就任後初の定例記者会見に臨む岸本周平知事(17日、和歌山県庁で)
就任後初の定例記者会見に臨む岸本周平知事(17日、和歌山県庁で)
 和歌山県の岸本周平知事が就任して1カ月。県政の円滑な運営に向け、若手職員や県民から、意見や要望を、知事自らが聞く仕組みづくりに取りかかっている。自身初めてとなる定例記者会見を17日に開き、その思いや狙いを語った。

■各地で「話を聞く会」

 岸本知事は選挙戦で「できるだけ広く現場に行って、皆さんの話を聞いてそれを応援したい」と語り当選。昨年12月17日に就任した。

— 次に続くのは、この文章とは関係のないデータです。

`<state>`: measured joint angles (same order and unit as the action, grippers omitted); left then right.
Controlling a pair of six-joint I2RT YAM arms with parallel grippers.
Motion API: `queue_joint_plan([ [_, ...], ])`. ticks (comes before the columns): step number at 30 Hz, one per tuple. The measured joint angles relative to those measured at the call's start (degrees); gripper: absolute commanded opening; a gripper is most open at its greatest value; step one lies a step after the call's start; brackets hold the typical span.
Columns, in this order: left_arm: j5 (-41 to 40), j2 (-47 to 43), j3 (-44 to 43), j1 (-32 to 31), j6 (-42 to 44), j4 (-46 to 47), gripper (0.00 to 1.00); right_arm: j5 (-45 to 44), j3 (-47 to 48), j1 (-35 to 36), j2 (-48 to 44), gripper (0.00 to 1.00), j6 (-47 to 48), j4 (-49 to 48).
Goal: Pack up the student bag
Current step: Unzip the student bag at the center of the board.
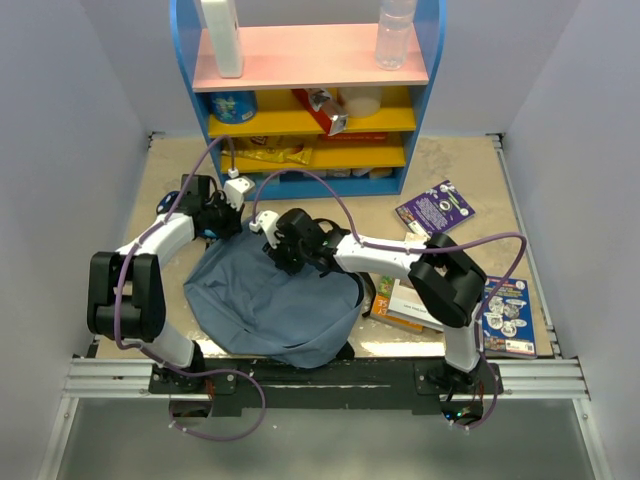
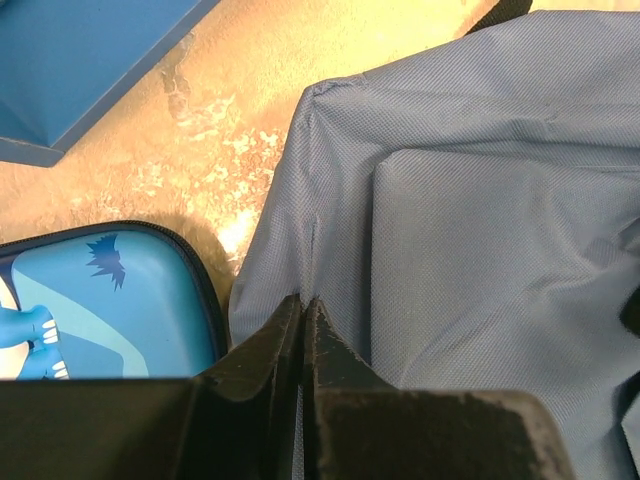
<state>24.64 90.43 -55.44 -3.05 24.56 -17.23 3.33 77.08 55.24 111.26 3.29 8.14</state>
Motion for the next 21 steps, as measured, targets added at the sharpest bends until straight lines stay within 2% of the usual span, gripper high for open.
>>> queue_joint_plan([
  [2,0.00,-0.11,0.04,0.00,-0.07,0.07,0.06,-0.52,-0.37,0.00,-0.20,0.53,0.31,0.07],
  [5,-0.02,-0.37,0.13,0.00,-0.13,0.09,0.06,-0.66,-0.39,0.00,-0.35,0.54,0.83,0.04],
  [12,-0.28,-0.98,0.83,-0.02,-0.15,0.50,0.06,0.17,-0.39,0.00,-0.35,0.52,1.53,0.09],
  [18,-0.46,-1.05,0.94,-0.04,-0.17,0.57,0.06,2.58,-0.24,0.00,-0.20,0.45,1.97,0.28],
  [21,-0.46,-1.05,0.94,-0.04,-0.55,0.63,0.05,2.89,0.02,0.07,0.22,0.34,2.08,0.31],
])
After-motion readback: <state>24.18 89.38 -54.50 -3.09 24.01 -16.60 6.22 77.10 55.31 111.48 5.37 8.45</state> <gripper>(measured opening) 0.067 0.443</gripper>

 早速、1月9日、第1回となる地域での意見交換会を、田辺市の秋津地区と上芳養地区で実施。秋津では、防災対策や農業の実態、子ども会の参加者の減少など、上芳養では鳥獣害対策の現状などについて聞き、意見交換した。

 仁坂吉伸前知事は市町村ごとに「行政報告会」を開き、県の政策説明をしていたが、これを廃止。岸本知事は「私が住民の話を聞く会に変えた。小さな集会を開いて、県民の意見や要望、不満を拾い上げる方が(県政運営に)効果があると思った」と理由を説明。聞いた課題の答えは、振興局を通じて返す仕組みを作りたいとした。

■全職員と昼食を

 岸本知事は、週1、2回、8~10人ずつの職員と、知事室で昼食を取りながら懇談する「おにぎりミーティング」を実施している。「失敗を恐れずに挑戦するよう、意識を変えてもらうとともに、若い皆さんの意見を聞き、顔と名前を覚える」のが目的。

 1月上旬までに知事室内の全職員計52人と実施。11日からは「フレッシュで、組織に批判的で、とんがった人の意見を聞きたい」と、入庁6~7年目の若手約70人を対象にしている。最終的には、全職員を対象にするという。

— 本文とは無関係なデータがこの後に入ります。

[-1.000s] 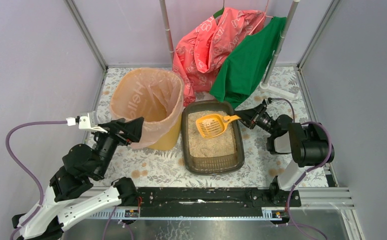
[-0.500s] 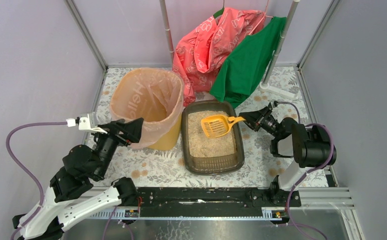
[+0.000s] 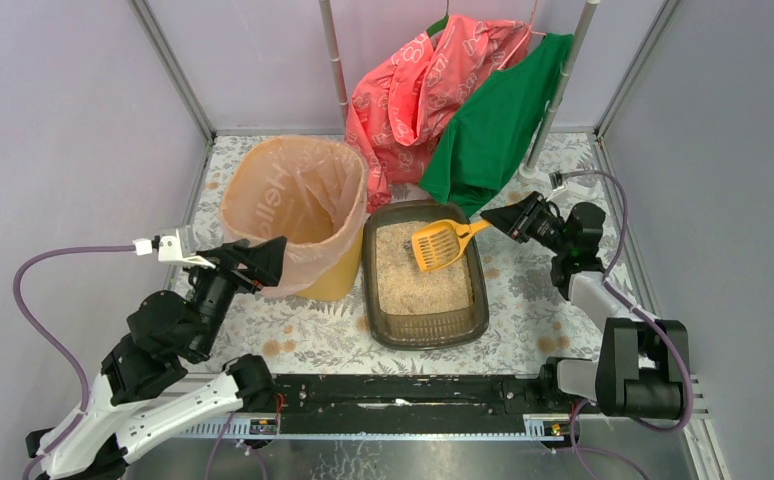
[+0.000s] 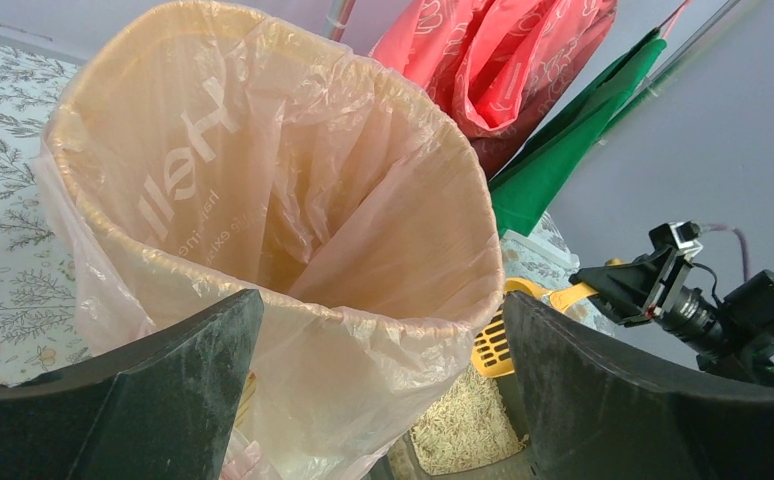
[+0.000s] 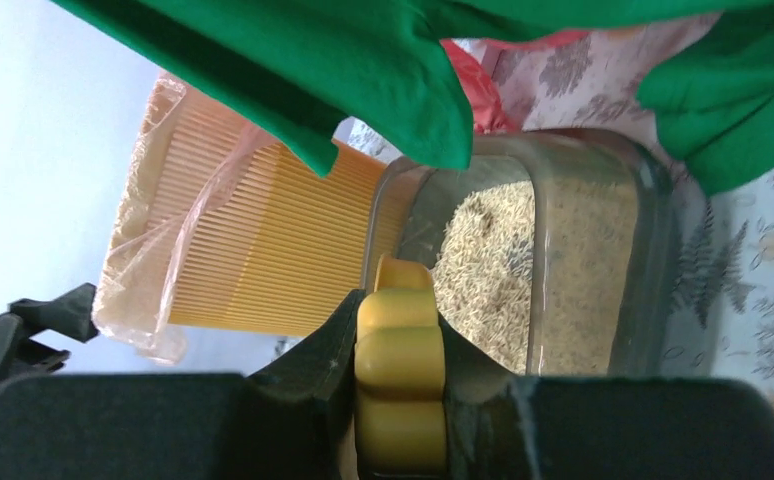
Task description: Clean the litter box
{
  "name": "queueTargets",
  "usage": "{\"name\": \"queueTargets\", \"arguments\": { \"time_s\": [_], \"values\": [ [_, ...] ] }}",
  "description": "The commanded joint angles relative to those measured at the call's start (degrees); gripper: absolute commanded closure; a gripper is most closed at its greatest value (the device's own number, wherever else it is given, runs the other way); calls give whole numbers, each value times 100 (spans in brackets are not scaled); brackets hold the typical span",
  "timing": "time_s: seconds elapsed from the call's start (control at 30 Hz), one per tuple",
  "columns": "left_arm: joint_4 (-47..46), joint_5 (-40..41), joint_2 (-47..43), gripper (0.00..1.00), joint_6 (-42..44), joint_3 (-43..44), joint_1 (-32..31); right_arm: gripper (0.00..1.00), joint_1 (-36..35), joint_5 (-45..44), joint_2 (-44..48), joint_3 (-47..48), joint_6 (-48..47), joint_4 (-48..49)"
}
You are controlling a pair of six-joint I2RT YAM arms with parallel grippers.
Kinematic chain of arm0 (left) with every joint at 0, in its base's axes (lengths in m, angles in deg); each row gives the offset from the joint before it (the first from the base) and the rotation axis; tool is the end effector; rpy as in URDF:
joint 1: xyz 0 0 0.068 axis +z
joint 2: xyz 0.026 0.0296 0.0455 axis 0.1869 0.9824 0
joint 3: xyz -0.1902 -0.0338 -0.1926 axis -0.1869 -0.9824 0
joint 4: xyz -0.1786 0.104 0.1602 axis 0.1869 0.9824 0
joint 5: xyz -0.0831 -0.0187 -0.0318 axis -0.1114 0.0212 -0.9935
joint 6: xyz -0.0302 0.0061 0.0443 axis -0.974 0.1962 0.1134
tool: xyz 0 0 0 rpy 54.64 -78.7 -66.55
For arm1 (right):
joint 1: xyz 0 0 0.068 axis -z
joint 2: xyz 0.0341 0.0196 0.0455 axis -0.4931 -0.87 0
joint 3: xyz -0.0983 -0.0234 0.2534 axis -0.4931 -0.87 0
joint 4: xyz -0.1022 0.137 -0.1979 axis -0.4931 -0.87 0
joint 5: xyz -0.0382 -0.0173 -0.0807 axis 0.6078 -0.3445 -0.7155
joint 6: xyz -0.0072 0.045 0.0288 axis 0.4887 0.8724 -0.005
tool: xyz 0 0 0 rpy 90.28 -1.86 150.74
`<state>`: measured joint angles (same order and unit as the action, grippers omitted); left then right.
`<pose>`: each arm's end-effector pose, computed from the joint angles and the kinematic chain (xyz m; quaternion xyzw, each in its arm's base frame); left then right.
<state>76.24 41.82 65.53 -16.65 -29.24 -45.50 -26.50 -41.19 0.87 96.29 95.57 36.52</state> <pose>0.0456 -0.0249 0.3832 -0.0838 0.6907 -0.2543 0.6718 0.2567 0.0130 0.2318 0.0490 0.7135 0.5300 0.4556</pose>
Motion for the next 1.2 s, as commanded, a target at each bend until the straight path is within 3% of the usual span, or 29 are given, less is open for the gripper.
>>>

 幹部と知事による「部長会議」の形も変える。従来は、部長らが課題などを報告し、出席者が共有する形だったが、今後は県の課題ごとに自由に議論する会議に変更したいとした。

■事業の検証指示

 就任1カ月の感想として、職員の優秀さを評価した一方「真面目過ぎ、たくさん資料を作り、大勢で(知事に)説明に来られるが、100点満点を取る必要はない。肩の力を抜いてほしい」とした。

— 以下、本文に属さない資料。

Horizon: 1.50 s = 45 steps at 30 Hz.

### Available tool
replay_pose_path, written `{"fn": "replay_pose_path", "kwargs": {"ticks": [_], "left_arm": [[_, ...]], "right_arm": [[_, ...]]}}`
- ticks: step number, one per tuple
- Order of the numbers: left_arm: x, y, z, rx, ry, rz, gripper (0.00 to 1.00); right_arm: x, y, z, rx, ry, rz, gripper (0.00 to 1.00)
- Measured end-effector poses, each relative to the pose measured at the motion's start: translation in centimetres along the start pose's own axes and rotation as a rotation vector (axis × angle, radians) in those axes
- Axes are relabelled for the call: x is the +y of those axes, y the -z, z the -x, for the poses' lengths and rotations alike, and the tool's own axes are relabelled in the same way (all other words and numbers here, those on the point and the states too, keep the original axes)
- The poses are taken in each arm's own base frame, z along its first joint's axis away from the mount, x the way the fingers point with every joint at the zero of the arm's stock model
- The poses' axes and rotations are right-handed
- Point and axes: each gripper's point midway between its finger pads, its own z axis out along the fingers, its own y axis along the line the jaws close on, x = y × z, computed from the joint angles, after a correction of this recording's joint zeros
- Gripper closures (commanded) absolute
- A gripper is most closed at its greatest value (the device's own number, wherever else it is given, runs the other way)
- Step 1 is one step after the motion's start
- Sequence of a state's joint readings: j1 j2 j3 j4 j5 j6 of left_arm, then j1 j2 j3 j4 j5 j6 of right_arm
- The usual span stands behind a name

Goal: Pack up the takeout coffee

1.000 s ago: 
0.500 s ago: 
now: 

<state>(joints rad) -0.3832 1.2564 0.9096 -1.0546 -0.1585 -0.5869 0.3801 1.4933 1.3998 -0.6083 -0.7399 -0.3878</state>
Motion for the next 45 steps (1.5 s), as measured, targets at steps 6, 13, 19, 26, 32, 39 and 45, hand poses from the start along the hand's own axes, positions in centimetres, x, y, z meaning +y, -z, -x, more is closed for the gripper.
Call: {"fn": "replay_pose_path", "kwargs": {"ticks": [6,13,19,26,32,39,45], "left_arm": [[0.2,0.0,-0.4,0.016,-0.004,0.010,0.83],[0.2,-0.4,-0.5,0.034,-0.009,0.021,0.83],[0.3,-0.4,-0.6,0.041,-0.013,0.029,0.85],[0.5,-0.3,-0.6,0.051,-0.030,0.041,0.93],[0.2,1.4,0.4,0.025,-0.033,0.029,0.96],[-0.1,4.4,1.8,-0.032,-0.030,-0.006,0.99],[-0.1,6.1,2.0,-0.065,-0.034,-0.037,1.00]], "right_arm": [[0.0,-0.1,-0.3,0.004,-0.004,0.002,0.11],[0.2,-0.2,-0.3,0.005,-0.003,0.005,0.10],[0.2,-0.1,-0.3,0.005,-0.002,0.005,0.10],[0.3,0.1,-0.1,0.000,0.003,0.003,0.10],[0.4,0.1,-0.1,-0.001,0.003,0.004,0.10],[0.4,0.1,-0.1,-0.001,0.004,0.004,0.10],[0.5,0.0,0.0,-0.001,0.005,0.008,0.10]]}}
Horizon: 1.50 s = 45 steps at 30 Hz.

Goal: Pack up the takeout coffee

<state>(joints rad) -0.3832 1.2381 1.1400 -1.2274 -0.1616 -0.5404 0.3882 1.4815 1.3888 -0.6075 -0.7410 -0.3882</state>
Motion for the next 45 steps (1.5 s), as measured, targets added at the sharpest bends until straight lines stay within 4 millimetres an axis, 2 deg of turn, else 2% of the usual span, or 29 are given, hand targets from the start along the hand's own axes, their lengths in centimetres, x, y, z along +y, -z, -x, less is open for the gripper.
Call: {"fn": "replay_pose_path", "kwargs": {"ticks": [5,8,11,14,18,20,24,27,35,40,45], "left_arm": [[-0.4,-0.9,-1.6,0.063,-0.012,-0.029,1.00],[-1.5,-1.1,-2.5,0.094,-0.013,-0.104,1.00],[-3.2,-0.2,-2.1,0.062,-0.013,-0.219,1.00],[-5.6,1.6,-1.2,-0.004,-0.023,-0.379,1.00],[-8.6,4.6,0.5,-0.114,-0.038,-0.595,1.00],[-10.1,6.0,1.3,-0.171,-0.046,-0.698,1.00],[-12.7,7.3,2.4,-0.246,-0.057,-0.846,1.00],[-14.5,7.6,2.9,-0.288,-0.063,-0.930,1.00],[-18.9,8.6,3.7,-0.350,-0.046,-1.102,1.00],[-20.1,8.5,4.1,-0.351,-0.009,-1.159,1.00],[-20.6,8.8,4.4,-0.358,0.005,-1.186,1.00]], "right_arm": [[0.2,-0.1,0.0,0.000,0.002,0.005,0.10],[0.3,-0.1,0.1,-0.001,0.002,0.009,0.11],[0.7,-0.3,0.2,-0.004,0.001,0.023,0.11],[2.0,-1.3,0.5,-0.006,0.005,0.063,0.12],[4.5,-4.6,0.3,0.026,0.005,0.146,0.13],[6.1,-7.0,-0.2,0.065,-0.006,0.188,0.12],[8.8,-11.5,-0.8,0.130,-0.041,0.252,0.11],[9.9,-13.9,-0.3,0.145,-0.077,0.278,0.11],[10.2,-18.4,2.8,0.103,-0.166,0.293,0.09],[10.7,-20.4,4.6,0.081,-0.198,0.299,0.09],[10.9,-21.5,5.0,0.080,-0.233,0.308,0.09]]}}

 その上で「すごく無駄が目に付く」とし、例えば、コストが高いカラーコピーは、対外的なものを除いて使わないよう指示したという。また、県主催のフェアや事業などについて「やったらやりっぱなしで効果などフォロー(追跡)がない」と指摘。改善を指示したという。

 機構改革や人事については「就任から1カ月や2カ月で、組織の根幹をなす人事を、思い付きで変える気持ちは毛頭ない。予算も人事も大胆な改革は再来年度やる」と述べた。